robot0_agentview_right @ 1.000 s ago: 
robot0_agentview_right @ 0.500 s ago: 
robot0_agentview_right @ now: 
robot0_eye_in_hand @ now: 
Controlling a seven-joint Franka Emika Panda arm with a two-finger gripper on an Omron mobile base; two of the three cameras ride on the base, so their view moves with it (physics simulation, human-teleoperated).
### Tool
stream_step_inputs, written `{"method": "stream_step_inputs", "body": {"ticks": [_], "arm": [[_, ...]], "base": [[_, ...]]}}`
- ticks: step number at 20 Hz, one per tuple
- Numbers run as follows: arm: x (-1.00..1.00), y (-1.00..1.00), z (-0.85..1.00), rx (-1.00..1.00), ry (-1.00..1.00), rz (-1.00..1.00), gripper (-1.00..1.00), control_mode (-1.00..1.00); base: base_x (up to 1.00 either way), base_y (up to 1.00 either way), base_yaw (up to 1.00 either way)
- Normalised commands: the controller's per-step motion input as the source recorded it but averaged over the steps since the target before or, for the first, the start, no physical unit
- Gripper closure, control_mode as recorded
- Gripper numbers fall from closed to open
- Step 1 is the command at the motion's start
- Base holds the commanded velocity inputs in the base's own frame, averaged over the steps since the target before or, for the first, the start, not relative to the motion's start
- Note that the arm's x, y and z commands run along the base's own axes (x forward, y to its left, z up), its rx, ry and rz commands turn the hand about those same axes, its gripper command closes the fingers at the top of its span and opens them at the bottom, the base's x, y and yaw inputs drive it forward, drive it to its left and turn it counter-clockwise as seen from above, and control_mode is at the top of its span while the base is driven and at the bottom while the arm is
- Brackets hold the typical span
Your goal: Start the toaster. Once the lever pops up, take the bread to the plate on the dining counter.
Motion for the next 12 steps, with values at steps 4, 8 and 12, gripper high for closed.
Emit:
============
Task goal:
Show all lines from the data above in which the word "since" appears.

Result of the exercise:
- Normalised commands: the controller's per-step motion input as the source recorded it but averaged over the steps since the target before or, for the first, the start, no physical unit
- Base holds the commanded velocity inputs in the base's own frame, averaged over the steps since the target before or, for the first, the start, not relative to the motion's start

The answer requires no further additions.